Reply with one number: the count of lines in the listing that contain the string "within".
---*---
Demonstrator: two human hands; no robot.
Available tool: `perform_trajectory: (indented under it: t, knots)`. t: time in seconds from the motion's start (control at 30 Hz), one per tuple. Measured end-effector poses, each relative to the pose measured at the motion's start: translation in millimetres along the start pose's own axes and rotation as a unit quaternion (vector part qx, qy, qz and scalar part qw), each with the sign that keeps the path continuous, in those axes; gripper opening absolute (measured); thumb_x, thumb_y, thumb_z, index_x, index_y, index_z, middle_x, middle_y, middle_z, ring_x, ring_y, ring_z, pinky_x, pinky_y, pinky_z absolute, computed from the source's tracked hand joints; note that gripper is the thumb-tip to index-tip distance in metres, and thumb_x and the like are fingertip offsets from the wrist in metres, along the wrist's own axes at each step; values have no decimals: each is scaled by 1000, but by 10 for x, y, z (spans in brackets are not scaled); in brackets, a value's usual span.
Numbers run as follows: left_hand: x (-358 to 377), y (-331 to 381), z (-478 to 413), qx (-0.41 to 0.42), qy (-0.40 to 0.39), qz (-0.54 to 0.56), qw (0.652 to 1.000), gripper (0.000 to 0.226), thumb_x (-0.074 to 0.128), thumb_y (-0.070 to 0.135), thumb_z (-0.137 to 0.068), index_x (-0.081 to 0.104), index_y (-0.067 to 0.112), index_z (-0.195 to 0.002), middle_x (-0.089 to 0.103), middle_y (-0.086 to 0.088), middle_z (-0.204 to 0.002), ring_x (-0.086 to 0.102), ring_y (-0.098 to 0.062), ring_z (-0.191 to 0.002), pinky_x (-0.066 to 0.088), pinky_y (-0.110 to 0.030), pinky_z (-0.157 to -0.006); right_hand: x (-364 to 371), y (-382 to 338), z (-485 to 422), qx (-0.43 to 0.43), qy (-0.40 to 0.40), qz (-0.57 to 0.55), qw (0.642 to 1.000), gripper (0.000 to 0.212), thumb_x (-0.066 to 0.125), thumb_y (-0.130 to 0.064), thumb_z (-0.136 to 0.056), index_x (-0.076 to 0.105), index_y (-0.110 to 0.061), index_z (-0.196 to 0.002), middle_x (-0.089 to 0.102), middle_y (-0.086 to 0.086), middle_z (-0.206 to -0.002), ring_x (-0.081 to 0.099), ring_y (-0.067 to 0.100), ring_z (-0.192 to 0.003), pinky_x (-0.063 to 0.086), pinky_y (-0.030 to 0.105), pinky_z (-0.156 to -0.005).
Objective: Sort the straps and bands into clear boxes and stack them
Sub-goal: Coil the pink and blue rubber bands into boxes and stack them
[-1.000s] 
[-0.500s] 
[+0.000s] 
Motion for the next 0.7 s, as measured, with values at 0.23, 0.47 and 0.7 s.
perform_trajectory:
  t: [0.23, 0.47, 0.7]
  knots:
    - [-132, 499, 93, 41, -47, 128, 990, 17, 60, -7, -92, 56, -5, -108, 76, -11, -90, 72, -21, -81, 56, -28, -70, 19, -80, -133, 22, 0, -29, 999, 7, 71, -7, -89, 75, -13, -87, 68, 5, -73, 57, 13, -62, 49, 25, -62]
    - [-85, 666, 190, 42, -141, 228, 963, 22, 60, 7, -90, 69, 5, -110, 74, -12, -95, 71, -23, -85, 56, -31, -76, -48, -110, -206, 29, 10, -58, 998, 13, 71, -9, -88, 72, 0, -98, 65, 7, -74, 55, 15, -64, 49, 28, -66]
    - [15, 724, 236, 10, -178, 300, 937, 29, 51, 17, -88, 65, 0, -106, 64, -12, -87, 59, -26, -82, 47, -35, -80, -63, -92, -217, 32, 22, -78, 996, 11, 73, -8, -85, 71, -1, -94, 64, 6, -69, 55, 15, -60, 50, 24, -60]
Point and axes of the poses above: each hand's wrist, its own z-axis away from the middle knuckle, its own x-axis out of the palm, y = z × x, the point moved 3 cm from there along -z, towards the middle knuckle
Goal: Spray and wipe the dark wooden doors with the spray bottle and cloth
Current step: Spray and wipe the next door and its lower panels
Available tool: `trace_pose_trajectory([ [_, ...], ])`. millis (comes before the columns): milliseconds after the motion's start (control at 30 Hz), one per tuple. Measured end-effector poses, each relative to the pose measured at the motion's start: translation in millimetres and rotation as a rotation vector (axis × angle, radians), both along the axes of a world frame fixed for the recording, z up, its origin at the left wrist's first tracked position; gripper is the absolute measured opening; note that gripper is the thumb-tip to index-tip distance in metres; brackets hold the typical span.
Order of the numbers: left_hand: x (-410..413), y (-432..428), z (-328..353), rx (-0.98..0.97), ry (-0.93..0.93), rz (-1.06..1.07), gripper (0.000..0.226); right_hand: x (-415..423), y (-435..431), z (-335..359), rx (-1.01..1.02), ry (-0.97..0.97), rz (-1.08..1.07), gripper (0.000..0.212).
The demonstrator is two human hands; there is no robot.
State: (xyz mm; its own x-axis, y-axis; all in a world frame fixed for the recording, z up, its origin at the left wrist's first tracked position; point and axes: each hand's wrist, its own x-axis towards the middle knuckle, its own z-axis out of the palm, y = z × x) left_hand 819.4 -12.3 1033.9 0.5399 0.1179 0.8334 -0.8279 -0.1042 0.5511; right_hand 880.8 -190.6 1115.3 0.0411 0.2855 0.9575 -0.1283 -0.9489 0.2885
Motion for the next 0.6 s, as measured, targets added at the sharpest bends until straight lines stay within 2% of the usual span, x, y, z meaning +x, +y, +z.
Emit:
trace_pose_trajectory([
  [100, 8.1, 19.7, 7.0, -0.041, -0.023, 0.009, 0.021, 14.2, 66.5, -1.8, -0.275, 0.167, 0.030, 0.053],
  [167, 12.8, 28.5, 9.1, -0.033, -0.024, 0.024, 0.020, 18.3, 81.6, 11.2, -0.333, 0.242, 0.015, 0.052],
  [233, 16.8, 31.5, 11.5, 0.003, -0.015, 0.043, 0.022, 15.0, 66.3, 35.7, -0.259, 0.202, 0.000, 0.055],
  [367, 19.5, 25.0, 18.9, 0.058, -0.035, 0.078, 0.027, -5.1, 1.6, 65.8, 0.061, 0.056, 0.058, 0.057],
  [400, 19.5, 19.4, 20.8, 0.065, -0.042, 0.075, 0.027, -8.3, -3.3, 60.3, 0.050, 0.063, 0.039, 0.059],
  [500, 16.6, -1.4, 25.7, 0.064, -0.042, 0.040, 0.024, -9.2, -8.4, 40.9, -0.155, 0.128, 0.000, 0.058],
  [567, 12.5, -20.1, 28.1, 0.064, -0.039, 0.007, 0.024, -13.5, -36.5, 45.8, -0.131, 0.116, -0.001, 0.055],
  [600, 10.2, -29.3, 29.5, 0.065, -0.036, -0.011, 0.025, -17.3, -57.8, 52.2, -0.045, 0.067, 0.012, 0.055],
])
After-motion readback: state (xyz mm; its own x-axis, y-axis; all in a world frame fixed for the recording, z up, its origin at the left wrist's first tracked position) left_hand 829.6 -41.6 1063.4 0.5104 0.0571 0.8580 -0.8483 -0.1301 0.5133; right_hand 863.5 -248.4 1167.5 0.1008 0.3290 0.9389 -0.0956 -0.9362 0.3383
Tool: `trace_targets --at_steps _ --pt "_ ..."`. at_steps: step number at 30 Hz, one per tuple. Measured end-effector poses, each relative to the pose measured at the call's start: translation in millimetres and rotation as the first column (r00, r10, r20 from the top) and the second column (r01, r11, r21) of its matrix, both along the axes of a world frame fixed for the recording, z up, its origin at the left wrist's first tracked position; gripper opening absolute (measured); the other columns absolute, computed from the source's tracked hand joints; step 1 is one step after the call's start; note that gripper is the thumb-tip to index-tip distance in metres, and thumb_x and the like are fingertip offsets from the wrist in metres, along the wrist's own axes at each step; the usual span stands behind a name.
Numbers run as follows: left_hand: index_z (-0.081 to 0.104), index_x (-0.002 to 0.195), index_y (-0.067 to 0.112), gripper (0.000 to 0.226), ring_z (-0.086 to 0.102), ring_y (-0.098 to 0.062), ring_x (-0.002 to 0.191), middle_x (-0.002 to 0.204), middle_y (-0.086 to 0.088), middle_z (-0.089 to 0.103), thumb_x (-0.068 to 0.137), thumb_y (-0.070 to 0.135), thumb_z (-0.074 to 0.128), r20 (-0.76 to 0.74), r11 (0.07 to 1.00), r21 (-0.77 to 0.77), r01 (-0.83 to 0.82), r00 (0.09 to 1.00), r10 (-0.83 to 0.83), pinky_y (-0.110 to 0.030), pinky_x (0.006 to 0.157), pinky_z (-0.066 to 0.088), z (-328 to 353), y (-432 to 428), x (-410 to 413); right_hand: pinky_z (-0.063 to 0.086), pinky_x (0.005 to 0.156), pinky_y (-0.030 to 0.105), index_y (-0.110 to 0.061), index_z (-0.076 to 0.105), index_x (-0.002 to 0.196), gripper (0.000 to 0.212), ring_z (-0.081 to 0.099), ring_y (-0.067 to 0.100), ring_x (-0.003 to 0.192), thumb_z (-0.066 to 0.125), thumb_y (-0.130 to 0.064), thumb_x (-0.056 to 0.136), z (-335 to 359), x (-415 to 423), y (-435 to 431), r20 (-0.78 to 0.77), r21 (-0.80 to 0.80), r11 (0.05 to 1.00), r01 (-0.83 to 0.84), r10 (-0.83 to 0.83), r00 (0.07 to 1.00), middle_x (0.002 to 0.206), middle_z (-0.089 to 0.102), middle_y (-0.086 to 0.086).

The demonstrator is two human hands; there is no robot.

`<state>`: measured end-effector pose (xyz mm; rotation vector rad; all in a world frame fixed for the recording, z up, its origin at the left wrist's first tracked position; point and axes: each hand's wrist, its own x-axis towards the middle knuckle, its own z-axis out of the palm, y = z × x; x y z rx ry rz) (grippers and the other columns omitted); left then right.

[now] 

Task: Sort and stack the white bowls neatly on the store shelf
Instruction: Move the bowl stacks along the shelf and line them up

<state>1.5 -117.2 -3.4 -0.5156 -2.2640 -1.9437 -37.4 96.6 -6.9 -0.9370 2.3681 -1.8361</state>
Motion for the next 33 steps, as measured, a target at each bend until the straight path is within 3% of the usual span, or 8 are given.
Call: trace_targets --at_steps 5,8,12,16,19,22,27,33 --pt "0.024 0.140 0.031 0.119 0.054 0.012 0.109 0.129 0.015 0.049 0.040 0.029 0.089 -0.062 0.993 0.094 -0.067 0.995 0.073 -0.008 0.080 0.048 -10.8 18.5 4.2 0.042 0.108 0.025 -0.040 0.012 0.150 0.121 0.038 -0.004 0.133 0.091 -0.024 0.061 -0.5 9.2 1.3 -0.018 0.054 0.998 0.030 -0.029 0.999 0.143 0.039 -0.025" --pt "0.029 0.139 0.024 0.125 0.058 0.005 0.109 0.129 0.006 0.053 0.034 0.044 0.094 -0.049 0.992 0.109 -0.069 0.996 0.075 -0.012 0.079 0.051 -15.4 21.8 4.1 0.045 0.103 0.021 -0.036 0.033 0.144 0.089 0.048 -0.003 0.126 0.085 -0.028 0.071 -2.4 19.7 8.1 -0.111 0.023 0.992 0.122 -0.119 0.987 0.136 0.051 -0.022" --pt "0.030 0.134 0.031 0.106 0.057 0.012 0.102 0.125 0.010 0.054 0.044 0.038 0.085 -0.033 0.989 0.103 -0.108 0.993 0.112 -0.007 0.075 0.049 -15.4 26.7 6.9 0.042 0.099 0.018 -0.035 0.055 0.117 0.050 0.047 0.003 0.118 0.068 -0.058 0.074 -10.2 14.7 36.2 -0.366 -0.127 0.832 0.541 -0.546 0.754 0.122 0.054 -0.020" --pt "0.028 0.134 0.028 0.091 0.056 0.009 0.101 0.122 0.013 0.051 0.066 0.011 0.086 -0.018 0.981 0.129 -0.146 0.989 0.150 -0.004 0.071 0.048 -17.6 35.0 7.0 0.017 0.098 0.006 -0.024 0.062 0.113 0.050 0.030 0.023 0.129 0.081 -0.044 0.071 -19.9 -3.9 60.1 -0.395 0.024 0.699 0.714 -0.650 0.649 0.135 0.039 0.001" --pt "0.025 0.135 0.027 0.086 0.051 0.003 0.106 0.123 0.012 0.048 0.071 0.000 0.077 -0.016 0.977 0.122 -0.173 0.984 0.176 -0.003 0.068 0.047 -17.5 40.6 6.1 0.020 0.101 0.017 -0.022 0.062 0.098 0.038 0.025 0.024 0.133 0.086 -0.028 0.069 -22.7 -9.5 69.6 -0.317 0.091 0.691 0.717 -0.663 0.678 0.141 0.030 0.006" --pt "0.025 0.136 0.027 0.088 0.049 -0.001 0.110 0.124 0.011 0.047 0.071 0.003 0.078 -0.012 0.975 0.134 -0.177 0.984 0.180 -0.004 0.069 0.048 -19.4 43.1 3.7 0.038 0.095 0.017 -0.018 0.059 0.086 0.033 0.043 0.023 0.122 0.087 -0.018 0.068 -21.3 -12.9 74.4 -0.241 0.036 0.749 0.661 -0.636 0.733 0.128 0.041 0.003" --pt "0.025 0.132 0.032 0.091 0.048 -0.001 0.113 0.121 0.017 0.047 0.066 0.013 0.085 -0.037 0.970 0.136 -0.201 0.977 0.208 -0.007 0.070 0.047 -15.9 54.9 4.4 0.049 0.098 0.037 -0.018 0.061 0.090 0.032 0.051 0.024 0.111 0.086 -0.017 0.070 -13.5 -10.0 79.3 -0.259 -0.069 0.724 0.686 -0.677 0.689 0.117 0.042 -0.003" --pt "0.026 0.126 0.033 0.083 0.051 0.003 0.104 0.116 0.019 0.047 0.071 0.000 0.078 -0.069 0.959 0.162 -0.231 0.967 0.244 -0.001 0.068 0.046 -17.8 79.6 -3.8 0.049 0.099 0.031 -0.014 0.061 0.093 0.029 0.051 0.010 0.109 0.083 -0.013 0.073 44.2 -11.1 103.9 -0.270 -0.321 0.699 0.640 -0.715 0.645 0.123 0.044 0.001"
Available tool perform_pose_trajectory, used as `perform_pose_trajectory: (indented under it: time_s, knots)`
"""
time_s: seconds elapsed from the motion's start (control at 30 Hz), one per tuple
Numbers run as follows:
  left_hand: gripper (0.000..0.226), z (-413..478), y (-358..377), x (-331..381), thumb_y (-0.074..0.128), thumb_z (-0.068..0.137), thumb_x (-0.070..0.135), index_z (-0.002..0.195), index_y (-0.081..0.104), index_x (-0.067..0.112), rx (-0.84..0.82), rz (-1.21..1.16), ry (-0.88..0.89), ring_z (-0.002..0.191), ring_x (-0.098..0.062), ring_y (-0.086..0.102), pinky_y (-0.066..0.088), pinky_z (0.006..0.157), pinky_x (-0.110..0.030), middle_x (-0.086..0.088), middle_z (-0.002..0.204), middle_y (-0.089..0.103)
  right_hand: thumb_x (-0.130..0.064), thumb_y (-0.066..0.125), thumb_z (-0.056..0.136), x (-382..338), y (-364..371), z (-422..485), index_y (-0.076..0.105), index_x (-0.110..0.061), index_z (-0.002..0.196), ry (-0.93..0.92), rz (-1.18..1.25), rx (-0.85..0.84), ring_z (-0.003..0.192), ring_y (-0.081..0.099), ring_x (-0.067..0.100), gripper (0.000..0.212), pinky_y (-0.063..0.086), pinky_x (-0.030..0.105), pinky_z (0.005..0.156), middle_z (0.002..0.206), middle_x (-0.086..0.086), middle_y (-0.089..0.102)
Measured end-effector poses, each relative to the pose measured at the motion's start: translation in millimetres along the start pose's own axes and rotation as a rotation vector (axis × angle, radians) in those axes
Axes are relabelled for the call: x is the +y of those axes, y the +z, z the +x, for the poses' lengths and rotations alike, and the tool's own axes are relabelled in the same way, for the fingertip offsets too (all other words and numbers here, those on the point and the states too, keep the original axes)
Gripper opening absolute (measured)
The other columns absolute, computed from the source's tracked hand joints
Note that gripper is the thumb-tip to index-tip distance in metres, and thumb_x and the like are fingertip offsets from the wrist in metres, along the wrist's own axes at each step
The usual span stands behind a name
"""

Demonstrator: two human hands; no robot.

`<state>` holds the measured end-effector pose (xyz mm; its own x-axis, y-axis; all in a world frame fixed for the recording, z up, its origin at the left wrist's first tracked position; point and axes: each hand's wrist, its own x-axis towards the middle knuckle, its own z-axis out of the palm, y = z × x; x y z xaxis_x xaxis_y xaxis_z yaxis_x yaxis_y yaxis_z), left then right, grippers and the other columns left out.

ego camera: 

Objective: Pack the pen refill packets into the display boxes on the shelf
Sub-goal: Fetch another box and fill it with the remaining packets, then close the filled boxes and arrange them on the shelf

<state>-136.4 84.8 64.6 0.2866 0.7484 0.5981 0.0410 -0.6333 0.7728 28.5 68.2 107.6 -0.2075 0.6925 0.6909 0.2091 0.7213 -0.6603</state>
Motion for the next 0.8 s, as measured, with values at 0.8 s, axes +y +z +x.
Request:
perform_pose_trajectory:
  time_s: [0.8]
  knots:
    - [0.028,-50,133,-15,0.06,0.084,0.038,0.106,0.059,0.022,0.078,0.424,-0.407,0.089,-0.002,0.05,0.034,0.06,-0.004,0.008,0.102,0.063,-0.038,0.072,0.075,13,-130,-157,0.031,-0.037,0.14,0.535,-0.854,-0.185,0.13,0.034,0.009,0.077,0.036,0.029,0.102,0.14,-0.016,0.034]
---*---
**Solution for this problem:**
2